Simon Morton meets the many people stumbling about as they play Pokemon Go, and tries to find out why this blockbuster app might change gaming forever from The New Yorker writer Om Malik.

There's a visit to a digital playground in Wainuiomata to meet Melanie Langlotz from Geo AR Games who has developed a location based mobile game that, like Pokemon, mixes the real world and video gaming - the idea is to get kids off the couch and running around outside.

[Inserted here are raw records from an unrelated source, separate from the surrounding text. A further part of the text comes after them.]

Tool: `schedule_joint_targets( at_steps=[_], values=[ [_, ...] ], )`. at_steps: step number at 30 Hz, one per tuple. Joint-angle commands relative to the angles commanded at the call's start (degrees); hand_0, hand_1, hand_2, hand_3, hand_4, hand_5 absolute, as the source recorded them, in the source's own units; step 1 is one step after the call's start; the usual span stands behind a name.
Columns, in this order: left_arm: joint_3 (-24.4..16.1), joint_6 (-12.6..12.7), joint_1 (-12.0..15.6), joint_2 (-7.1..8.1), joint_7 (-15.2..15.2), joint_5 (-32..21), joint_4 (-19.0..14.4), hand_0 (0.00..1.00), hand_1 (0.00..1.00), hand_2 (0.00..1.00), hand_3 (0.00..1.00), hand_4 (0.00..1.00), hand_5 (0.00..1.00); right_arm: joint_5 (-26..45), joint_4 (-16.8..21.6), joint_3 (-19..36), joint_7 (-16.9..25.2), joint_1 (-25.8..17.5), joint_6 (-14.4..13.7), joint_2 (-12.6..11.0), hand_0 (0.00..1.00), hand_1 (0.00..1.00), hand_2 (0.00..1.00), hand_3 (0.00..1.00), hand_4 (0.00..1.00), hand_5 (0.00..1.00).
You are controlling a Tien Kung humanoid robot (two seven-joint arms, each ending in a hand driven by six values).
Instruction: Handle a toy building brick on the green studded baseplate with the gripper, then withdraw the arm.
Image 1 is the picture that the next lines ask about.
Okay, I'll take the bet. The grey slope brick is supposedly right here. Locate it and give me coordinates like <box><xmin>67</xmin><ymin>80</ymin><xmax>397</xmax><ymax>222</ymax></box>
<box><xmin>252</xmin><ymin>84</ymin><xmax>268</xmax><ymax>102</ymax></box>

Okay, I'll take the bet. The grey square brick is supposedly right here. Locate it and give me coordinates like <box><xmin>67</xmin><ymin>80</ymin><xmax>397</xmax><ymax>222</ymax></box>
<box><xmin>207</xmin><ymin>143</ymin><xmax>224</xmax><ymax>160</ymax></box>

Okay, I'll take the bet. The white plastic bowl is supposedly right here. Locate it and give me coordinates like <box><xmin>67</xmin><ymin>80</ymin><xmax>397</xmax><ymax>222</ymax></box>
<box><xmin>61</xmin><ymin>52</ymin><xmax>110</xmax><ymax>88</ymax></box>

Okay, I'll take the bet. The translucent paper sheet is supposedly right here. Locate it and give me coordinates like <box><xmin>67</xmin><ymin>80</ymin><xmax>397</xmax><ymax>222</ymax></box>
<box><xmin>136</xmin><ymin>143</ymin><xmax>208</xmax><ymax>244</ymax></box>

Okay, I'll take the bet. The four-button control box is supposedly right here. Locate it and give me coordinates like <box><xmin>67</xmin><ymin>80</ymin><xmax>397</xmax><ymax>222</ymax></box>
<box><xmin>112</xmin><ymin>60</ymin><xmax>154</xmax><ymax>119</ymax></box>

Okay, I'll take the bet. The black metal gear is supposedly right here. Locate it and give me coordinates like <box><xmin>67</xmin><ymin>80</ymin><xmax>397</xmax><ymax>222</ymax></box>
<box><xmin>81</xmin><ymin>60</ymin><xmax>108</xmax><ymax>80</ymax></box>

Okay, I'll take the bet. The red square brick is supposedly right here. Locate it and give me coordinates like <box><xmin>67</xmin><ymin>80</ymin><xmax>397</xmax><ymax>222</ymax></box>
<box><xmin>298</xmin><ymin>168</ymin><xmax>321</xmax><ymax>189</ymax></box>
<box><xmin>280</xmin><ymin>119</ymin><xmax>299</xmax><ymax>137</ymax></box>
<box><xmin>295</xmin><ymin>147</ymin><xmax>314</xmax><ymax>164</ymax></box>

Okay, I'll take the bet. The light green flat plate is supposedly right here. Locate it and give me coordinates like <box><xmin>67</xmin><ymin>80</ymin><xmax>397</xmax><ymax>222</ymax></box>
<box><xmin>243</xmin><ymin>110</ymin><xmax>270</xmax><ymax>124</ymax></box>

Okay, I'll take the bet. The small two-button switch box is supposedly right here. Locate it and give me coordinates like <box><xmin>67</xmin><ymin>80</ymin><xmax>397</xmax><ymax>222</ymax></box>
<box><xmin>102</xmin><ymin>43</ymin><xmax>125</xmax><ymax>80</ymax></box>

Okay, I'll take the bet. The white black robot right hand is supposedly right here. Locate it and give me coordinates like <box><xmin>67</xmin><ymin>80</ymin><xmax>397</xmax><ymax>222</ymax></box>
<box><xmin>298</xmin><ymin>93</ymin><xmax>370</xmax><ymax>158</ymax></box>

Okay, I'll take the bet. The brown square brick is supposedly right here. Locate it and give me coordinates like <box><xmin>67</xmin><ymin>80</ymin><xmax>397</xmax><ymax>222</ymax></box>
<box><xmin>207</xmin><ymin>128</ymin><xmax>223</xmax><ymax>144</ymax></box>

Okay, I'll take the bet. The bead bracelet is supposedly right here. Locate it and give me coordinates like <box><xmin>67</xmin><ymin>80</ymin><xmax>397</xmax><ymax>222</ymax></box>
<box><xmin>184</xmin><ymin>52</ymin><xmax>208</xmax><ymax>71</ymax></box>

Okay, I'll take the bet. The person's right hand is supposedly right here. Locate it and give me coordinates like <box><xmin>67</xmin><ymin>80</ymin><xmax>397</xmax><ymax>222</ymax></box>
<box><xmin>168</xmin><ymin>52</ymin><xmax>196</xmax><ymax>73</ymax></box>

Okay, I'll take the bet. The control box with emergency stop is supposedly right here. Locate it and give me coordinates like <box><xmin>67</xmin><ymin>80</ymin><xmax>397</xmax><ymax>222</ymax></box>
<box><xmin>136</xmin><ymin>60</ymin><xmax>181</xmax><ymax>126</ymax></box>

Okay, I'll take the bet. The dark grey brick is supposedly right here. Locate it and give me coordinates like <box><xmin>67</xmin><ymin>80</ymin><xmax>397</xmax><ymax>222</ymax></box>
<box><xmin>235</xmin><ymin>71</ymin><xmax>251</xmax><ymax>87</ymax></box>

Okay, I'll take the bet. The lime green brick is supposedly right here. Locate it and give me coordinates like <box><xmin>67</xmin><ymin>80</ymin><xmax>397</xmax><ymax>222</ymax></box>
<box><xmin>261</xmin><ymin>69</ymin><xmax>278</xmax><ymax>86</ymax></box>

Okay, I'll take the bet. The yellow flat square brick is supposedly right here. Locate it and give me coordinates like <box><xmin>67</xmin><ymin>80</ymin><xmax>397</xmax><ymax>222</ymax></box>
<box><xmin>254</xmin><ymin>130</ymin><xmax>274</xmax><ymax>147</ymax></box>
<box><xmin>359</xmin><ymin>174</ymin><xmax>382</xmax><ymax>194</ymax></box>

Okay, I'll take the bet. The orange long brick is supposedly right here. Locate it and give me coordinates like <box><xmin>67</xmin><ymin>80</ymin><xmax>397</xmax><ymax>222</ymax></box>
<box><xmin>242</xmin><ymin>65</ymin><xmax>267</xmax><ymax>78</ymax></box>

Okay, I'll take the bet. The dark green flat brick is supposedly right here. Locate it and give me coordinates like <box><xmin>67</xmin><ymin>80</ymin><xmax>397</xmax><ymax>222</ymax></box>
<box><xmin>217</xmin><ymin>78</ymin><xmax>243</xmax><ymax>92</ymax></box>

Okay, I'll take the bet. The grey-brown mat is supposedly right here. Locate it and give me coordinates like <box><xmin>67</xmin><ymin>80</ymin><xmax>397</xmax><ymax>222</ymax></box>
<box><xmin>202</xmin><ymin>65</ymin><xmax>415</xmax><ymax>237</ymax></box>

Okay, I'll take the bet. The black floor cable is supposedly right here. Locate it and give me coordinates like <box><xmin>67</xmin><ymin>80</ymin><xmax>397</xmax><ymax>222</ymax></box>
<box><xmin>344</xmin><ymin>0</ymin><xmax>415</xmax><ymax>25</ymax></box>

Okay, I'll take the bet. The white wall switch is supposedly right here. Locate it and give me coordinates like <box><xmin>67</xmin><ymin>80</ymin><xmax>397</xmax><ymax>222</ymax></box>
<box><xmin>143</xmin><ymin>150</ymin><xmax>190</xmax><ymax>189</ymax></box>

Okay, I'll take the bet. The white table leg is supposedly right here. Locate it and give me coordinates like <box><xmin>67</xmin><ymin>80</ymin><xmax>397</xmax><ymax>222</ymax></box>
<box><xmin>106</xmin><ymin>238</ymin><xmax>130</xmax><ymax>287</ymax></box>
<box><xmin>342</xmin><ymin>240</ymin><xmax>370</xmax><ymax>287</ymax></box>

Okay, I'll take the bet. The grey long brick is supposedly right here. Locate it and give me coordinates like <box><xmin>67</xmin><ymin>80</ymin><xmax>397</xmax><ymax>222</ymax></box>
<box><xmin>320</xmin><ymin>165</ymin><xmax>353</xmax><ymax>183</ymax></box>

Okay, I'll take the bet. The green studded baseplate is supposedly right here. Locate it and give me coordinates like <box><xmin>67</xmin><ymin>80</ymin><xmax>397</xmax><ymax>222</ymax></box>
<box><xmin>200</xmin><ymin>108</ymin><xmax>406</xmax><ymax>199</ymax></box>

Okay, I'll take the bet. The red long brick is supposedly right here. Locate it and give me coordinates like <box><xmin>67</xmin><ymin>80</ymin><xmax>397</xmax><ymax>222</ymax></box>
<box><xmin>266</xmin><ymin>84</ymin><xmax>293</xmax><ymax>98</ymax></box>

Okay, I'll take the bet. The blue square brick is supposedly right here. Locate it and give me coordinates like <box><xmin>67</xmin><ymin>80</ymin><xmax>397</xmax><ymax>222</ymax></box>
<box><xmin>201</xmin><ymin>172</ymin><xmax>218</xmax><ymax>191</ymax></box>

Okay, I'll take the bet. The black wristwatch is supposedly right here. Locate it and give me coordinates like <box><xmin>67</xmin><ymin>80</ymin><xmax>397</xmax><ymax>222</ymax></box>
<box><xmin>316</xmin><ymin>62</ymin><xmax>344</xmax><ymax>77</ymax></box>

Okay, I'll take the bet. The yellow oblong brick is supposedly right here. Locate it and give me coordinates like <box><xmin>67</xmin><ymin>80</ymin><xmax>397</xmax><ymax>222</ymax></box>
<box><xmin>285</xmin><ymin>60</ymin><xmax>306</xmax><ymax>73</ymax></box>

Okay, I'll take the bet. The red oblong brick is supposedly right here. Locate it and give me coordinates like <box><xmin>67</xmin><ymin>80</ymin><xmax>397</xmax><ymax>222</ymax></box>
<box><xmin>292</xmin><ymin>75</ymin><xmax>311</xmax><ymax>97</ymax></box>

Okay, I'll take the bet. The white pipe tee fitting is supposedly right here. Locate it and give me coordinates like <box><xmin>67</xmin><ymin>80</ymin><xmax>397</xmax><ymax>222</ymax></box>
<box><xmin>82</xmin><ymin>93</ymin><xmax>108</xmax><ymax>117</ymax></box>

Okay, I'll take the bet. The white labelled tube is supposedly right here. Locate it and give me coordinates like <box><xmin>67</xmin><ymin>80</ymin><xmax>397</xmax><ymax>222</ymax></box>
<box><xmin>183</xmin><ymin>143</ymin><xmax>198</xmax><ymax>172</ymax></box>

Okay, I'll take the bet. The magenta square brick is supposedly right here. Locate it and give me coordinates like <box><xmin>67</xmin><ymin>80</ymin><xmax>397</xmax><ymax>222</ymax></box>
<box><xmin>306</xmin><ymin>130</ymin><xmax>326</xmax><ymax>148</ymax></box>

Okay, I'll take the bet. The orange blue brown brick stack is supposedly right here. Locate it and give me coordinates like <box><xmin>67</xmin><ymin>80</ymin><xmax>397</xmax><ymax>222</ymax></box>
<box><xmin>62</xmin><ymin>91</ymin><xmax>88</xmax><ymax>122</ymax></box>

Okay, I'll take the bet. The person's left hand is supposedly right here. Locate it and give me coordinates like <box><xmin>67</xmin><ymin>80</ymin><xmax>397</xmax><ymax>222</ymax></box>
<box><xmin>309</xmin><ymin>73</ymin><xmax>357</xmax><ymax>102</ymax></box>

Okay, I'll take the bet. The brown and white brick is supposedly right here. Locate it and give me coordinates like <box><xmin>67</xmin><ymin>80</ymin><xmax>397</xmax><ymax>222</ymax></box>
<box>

Then a Pokemon Hacker is tracked down who has discovered a way to cheat at the still bug-riddled game, and Peter Griffin our tech correspondent looks at the privacy and data security aspects of playing location based games.

Have you heard 'the Hum'?

Colin Dickey.

Colin Dickey. Photo: John Michael Kilbane

It's been described as "an anomalous sound heard around the world", a low frequency noise documented by thousands of people, including hundreds of reported cases here in NZ, since it was first identified in the 1970s. So have you ever heard 'the Hum'? Finding a legitimate source or logical explanation hasn't been easy; scientific studies so far are sketchy and people who don't hear it tend to dismiss it as tinnitus, or some kind of modern mass delusion, but for sufferers it's very real, affecting their sleep, and in some cases profoundly altering their lives, jobs and relationships. Colin Dickey wrote about the Hum for The New Republic and his book about haunted houses, Ghostland, comes out in October.

Them knees do crack!

Noisy Knees

Noisy Knees Photo: Supplied

When you bend your knees, do you ever hear cracking and popping? Research engineers at the Georgia Institute of Technology have developed a knee brace that records the sounds inside your knee joint, and interpreting this sound, using machine learning the team is hoping to develop the technology to assist people rehabilitate from injury. Assistant Professor Omer Inan from Georgia Tech school of electrical and computer engineering explained how the sounds of bending knees can be recorded and analysed.

Obituaries: a dying art

Writing obituaries is a dying art. Memorialising the lives and the deaths of the rich and the famous tends to be done online, often in 140 characters or less. One place where the tradition and the art of obituary writing is being preserved is at The New York Times, where a dedicated team of journalists writes three or four obituaries every day. Vanessa Gould gives an inside look at life on The New York Times' obituaries desk in her documentary Obit which is screening at the New Zealand International Film Festival in Auckland, Dunedin, Christchurch, and Wellington.